Mas, o discurso do passado é muito cansativo: sempre houve, e temo que sempre haverá, violência nos relacionamentos humanos.
Há mais de 30 anos que saí da escola secundária. E, no entanto, lembro-me muito bem do mal que fizemos a muitos dos nossos professores. Lembro-me da indisciplina constante em sala de aula e da dificuldade que muitos professores tinham em manter uma ordem minimamente aceitável. Lembro-me de aulas inteiras em que nos recusávamos a falar, por muito que os professores nos fizessem perguntas. Lembro-me, desde a escola primária, de colegas que eram agressivos, que batiam, que roubavam que agrediam física e psicologicamente os mais fracos. Lembro-me da violência das praxes que começavam no 5.º ano de escolaridade aos desgraçados que tinham chegado da escola primária.
Com estas afirmações não estou a defender que a violência é aceitável. Estou a afirmar que o discurso de que "antigamente nada disto acontecia" não corresponde à verdade.
Ao 1º comentador...
Permita-me considerar que destacou, das palavras de Alice Vieira, a parte menos significativa, sem que com isto eu queira dizer que a violência não é preocupante ou tão pouco desmentir que alguma violência sempre existiu.
Embora me cause muita dificuldade seleccionar as palavras mais importantes deste excerto de Alice Vieira (são muitas), parece-me que o que deve ser invertido a todo o custo está resumido nesta frase: "[as crianças] foram criadas na ilusão de que a vida era uma longa avenida de prazer, sem regras, sem leis, e que nada, absolutamente nada, dava trabalho."
Tudo o resto virá por acréscimo, julgo eu.
É verdade que é uma asneira incutir que a vida é uma longa avenida de prazer.

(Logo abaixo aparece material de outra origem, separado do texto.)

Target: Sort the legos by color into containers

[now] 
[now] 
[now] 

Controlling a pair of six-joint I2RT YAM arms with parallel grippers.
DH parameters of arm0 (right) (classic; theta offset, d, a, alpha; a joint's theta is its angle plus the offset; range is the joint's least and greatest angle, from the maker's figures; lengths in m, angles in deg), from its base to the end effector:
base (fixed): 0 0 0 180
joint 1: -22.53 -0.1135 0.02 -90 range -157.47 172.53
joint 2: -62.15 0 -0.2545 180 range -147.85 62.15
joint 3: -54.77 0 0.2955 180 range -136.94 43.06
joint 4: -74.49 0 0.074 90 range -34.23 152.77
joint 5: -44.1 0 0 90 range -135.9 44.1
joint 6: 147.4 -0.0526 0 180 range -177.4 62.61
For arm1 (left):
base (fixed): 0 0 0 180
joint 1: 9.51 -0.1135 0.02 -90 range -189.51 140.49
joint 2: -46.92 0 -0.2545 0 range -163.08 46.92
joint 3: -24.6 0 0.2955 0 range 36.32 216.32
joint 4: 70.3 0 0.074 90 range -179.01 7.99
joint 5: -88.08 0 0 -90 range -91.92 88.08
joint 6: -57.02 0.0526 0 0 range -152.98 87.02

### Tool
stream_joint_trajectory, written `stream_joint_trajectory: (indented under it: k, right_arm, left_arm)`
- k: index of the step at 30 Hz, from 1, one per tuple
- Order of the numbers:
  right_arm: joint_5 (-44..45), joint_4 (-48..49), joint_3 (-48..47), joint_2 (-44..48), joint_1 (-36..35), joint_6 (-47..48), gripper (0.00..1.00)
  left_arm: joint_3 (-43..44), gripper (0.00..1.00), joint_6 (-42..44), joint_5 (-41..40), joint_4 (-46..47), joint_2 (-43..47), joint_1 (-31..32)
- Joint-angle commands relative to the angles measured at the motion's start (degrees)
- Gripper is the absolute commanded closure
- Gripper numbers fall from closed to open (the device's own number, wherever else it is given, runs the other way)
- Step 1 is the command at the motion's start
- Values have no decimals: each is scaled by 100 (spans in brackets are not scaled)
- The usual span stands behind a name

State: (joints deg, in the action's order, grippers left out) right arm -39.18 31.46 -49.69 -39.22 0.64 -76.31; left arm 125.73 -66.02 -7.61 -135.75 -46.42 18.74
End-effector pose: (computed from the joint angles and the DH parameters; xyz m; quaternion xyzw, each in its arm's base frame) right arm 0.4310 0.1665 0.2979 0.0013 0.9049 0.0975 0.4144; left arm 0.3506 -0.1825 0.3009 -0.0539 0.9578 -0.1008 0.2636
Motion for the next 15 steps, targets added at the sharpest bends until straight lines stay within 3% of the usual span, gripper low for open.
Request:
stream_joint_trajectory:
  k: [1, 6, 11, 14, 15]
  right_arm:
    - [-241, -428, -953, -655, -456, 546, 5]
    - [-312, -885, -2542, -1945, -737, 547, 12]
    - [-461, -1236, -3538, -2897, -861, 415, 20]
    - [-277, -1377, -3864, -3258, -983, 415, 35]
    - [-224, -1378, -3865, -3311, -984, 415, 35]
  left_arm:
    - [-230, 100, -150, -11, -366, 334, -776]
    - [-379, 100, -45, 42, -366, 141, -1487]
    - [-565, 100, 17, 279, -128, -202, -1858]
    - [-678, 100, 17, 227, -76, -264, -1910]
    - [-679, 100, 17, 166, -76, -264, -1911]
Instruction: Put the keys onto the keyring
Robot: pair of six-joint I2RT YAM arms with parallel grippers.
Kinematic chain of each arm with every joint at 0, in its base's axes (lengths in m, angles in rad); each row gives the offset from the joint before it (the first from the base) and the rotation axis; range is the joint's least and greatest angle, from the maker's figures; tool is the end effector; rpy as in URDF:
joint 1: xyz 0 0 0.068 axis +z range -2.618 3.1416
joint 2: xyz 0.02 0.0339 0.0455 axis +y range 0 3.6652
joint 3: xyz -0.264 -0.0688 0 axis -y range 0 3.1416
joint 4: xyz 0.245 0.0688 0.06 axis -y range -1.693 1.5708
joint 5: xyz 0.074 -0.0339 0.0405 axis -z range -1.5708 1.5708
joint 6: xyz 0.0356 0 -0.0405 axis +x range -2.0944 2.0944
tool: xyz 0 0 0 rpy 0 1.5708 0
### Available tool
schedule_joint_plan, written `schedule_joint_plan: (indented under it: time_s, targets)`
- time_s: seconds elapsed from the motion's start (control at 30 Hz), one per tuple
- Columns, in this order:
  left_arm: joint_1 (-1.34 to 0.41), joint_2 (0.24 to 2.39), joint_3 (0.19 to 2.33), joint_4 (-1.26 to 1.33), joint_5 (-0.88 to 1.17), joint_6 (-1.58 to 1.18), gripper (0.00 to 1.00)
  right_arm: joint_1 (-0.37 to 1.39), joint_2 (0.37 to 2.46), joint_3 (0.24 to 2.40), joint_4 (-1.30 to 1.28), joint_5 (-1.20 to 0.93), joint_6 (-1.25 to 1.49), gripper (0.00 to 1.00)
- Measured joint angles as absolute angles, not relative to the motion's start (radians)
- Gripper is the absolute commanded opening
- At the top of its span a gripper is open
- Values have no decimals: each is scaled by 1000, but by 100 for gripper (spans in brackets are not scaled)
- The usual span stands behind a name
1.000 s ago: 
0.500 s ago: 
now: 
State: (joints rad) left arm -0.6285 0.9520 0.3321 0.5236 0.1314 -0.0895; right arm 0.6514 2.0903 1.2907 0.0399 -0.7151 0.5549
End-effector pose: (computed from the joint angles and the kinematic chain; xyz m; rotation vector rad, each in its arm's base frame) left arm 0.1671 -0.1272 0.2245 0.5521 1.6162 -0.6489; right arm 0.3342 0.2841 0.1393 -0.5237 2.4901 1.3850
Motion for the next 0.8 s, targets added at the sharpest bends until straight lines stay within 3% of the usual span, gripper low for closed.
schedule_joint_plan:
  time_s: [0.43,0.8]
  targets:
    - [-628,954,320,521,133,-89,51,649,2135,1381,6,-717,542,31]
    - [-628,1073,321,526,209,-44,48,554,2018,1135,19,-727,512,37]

Não é. Vida é luta.
Quanto ao anónimo das 12:30 recordo que a violência do meu tempo de adolescente não era brinquedo. Tanto para com os professores com entre nós. Mas é assim, os jovens machos são como os outros mamíferos: andávamos sempre à marrada. Só que no meu tempo não existia youtube e, por outro lado, havia censura.
Agora apareceram uns maduros que têm a mania que vão estabelecer o paraíso na terra. Acho uma tolice encher a boca com "antigamente é que era bom". Não era!
Só não concordo com a parte do "por culpa nossa"!
Há imensa gente que não tem rigorosamente nada a ver com isto e que avisou. Foi apelidada de "do tempo da outra senhora", "conservadora", "catastrofista", etc., etc....
Mas fico satisfeito por alguns defensores do Pink Floydismo aplicado às escolas dos filhos e netos dos outros terem começado a mudar de discurso.
Esperemos que a mudança não seja só de discurso.